The supervisor must state which artifacts to inspect and what decision each artifact supports. If the session produced images, visual comparisons, or rendered outputs, the review request should explicitly ask for visual image checks. If the session changed code, scripts, configs, or variants, the review request should explicitly ask for code/config audit. If the review is broad enough to benefit from decomposition, the request may ask the reviewer to use sub-agents for separate visual, metric, code, and log/artifact analysis before writing the integrated review.
Output Contract
Maintain these mandatory protocol artifacts while a loop is active:
Canonical filenames are preferred for new artifacts. Consumers must still accept
equivalent signals discovered from content, nearby paths, status records, and
linked artifact readability.
loop_station/FRAME.md
loop_station/contract.json
loop_station/agent_roster.md
loop_station/summaries/ROLLING_SUMMARY.md
loop_station/summaries/SESSION_LEDGER.md
loop_station/summaries/COMPACT_HANDOFF.md
loop_station/summaries/EXECUTOR_BRIEF.md
loop_station/summaries/LOG_TREND_SUMMARY.md
loop_station/summaries/REVIEWER_ROLLUP.md
loop_station/summaries/compact/
loop_station/sessions/session_{NNN}/executor_report.md
loop_station/sessions/session_{NNN}/executor_proposal.md
loop_station/sessions/session_{NNN}/supervisor_analysis.md
loop_station/sessions/session_{NNN}/decision.md
loop_station/sessions/session_{NNN}/reviewer_requests.md
loop_station/sessions/session_{NNN}/review_flags.md
loop_station/reviews/session_{NNN}/
loop_station/flags/session_{NNN}/
Optional project-level artifacts may include:
loop_state.json
leaderboard.csv
interventions.md
sessions/session_{NNN}/config.json
sessions/session_{NNN}/decision.md
visualizations/
FINAL_SUMMARY.md
If a project also has top-level sessions/, treat it as project output, not as
the shared protocol state. The canonical protocol decision path is
loop_station/sessions/session_{NNN}/decision.md.

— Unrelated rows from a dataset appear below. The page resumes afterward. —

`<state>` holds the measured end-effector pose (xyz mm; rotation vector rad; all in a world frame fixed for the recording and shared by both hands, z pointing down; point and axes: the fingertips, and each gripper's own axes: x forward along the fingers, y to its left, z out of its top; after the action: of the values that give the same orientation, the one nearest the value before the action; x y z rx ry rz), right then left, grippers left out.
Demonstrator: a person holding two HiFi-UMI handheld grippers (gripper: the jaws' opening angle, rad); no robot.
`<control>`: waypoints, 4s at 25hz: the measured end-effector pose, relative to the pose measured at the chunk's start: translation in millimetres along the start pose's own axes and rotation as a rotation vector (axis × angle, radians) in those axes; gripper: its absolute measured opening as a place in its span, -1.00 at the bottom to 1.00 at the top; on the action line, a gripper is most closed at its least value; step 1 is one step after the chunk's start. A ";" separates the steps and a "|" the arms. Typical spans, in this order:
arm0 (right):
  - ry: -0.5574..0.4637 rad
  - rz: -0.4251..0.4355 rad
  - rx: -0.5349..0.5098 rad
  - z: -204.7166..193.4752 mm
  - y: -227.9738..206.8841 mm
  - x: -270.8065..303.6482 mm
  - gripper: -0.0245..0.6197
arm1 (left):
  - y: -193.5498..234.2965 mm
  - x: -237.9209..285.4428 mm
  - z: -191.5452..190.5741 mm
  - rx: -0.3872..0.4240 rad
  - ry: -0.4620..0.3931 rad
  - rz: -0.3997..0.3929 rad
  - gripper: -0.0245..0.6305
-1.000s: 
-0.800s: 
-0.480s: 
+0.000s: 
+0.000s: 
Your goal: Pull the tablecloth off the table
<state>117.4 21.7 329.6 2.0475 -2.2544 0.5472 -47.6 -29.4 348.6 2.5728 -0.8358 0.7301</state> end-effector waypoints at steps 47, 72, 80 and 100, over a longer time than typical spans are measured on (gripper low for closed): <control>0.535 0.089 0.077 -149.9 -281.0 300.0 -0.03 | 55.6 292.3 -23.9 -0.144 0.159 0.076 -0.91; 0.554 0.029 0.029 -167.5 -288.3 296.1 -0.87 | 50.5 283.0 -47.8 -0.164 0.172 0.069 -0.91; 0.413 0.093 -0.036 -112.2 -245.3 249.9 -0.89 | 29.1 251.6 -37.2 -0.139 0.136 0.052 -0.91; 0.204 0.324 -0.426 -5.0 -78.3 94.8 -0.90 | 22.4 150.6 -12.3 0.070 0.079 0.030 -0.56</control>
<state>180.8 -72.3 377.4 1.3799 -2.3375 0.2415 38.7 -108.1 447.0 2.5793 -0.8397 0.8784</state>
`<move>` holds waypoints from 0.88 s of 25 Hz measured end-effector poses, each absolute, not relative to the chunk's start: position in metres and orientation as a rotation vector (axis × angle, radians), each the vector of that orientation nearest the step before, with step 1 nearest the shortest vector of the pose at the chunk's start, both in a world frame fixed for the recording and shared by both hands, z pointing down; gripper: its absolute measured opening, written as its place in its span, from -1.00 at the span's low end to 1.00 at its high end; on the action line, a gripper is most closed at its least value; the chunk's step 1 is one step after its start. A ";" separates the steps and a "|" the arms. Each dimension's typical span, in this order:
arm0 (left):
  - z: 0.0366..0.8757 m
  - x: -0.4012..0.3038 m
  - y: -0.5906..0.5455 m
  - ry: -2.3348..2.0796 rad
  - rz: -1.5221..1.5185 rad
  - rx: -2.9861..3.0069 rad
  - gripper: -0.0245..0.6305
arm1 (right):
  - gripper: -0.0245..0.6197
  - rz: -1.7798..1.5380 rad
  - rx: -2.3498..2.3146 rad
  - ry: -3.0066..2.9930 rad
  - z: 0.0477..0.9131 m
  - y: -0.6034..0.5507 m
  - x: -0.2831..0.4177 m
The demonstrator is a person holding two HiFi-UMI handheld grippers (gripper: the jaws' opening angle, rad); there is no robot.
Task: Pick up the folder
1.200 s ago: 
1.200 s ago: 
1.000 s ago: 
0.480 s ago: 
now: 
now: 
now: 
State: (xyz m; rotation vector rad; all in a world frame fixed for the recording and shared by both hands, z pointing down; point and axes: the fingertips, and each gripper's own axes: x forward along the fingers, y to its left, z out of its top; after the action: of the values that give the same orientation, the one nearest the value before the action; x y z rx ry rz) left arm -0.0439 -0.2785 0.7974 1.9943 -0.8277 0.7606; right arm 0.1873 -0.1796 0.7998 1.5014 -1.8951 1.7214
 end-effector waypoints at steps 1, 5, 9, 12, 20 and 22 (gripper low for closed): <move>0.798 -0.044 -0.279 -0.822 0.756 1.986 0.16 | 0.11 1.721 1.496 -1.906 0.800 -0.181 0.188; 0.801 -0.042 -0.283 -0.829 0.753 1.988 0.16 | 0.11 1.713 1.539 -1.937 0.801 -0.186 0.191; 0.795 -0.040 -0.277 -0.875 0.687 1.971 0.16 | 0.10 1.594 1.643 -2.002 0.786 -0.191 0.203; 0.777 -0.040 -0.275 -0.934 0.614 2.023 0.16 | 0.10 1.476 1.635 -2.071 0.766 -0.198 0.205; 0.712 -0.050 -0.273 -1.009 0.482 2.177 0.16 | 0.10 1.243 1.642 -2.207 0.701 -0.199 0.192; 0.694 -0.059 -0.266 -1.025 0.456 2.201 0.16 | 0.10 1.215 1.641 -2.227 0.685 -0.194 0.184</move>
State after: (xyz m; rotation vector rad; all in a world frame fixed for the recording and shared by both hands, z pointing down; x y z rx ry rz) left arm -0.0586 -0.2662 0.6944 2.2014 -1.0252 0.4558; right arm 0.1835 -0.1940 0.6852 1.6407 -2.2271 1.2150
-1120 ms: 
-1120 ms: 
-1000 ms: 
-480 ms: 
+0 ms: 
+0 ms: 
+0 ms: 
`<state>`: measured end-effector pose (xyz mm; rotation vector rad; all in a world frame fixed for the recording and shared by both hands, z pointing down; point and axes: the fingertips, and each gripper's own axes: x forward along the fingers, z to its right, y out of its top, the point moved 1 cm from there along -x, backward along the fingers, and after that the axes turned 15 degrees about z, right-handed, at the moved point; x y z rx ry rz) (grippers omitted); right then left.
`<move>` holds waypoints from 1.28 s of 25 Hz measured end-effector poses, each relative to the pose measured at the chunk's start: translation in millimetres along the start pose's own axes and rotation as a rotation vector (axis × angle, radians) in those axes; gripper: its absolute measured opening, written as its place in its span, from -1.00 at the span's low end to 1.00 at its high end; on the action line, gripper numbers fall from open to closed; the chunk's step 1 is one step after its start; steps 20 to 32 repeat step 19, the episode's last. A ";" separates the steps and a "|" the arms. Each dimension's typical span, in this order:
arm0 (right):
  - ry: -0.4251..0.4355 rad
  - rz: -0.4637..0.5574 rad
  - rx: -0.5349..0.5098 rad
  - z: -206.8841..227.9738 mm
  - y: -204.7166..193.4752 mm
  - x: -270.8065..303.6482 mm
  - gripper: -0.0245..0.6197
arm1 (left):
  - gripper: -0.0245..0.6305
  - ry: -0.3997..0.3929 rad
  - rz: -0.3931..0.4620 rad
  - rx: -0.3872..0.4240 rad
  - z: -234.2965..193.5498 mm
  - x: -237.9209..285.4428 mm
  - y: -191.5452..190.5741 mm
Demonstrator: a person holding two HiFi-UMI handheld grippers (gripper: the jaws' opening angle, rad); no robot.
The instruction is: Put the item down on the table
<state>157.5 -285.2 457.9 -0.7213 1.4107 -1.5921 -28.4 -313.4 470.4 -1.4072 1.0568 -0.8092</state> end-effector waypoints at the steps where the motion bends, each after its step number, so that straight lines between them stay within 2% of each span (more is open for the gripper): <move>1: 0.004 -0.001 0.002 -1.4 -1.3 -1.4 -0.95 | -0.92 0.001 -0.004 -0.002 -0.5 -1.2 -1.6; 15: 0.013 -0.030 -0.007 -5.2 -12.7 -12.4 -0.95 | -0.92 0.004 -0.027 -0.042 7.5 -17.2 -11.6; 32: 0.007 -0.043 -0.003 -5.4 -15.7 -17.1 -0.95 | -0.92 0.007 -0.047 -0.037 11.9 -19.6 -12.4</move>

Final summaries must separate:
- strict goal winner
- review-artifact winner
- rejected but informative candidates
- retired directions
- unvalidated generalization risks
Failure Modes To Avoid
- Do not run adaptive retry until success.
- Do not ask the user for low-level grids when the agent can infer them.
- Do not hide code changes inside maintained source during a loop.
- Do not proceed after code-variant creation unless the manifest points back to the source state.
- Do not accept anonymous review flags.
- Do not treat one artifact's improvement as success when protection criteria fail, unless the user goal explicitly allows that tradeoff.
- Do not close the loop just because one direction was falsified or produced a
long bad trend while session budget remains. Retire that direction, return to
the best known candidate, and pivot to another axis.